---- Data segment
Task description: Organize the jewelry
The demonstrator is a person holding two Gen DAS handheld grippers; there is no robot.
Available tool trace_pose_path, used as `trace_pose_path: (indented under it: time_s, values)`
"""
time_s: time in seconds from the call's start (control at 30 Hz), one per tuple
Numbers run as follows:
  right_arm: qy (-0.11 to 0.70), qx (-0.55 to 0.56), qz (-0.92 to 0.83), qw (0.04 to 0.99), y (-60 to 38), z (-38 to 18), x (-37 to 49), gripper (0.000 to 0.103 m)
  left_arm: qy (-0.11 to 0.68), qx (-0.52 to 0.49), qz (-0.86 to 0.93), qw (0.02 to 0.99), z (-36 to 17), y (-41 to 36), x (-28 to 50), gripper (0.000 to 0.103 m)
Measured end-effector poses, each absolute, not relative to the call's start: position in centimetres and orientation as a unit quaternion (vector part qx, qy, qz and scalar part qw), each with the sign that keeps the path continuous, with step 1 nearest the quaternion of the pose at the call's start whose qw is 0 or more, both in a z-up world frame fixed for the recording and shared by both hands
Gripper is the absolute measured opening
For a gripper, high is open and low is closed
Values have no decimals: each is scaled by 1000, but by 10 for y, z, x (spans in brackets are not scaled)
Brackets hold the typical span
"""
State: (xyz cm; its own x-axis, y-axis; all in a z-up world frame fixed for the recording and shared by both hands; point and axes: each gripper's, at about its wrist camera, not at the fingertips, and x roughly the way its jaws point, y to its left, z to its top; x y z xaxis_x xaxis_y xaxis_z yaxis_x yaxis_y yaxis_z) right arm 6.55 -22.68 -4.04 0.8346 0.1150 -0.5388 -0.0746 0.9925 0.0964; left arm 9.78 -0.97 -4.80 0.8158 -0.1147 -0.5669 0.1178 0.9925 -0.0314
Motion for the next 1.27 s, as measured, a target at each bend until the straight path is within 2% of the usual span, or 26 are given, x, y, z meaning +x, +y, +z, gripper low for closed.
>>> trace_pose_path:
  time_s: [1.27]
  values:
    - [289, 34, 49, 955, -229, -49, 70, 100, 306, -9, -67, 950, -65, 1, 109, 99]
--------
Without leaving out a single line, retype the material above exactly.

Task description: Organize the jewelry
The demonstrator is a person holding two Gen DAS handheld grippers; there is no robot.
Available tool trace_pose_path, used as `trace_pose_path: (indented under it: time_s, values)`
"""
time_s: time in seconds from the call's start (control at 30 Hz), one per tuple
Numbers run as follows:
  right_arm: qy (-0.11 to 0.70), qx (-0.55 to 0.56), qz (-0.92 to 0.83), qw (0.04 to 0.99), y (-60 to 38), z (-38 to 18), x (-37 to 49), gripper (0.000 to 0.103 m)
  left_arm: qy (-0.11 to 0.68), qx (-0.52 to 0.49), qz (-0.86 to 0.93), qw (0.02 to 0.99), z (-36 to 17), y (-41 to 36), x (-28 to 50), gripper (0.000 to 0.103 m)
Measured end-effector poses, each absolute, not relative to the call's start: position in centimetres and orientation as a unit quaternion (vector part qx, qy, qz and scalar part qw), each with the sign that keeps the path continuous, with step 1 nearest the quaternion of the pose at the call's start whose qw is 0 or more, both in a z-up world frame fixed for the recording and shared by both hands
Gripper is the absolute measured opening
For a gripper, high is open and low is closed
Values have no decimals: each is scaled by 1000, but by 10 for y, z, x (spans in brackets are not scaled)
Brackets hold the typical span
"""
State: (xyz cm; its own x-axis, y-axis; all in a z-up world frame fixed for the recording and shared by both hands; point and axes: each gripper's, at about its wrist camera, not at the fingertips, and x roughly the way its jaws point, y to its left, z to its top; x y z xaxis_x xaxis_y xaxis_z yaxis_x yaxis_y yaxis_z) right arm 6.55 -22.68 -4.04 0.8346 0.1150 -0.5388 -0.0746 0.9925 0.0964; left arm 9.78 -0.97 -4.80 0.8158 -0.1147 -0.5669 0.1178 0.9925 -0.0314
Motion for the next 1.27 s, as measured, a target at each bend until the straight path is within 2% of the usual span, or 26 are given, x, y, z meaning +x, +y, +z, gripper low for closed.
>>> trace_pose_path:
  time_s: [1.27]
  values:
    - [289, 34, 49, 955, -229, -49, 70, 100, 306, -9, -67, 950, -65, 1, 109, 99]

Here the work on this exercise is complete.